## Task instructions:
Below are lines of data; give the number of them that contain "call", and only that.

## Information shown:

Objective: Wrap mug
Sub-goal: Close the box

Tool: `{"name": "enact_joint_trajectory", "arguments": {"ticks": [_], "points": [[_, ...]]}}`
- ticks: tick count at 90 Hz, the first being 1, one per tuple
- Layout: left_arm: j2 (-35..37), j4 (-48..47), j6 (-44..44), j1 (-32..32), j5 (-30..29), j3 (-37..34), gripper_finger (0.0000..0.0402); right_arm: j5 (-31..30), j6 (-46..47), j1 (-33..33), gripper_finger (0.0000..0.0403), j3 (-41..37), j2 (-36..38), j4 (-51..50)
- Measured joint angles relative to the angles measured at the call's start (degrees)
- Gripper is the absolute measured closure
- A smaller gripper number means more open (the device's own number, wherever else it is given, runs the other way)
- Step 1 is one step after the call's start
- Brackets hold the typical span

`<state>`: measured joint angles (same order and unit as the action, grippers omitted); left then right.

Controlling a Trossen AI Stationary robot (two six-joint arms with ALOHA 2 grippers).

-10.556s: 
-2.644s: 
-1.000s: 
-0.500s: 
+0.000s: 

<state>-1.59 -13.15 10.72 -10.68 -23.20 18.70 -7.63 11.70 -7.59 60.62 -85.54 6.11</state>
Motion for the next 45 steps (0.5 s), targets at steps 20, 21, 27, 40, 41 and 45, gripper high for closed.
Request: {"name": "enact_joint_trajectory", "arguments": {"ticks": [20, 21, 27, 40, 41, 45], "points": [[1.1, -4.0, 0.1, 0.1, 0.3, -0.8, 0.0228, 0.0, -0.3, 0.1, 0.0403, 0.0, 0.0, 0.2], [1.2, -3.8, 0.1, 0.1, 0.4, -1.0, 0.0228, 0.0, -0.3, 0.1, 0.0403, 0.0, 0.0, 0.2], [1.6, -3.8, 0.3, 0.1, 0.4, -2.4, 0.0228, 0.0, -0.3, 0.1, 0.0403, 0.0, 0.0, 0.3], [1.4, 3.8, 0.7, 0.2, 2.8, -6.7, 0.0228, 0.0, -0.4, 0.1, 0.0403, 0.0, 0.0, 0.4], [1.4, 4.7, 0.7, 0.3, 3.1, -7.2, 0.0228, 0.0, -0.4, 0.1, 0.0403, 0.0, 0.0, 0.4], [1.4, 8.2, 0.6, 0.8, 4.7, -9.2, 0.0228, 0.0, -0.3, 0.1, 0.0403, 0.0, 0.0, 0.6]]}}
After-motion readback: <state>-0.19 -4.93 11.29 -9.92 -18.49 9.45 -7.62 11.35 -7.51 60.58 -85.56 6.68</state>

## Written response:
2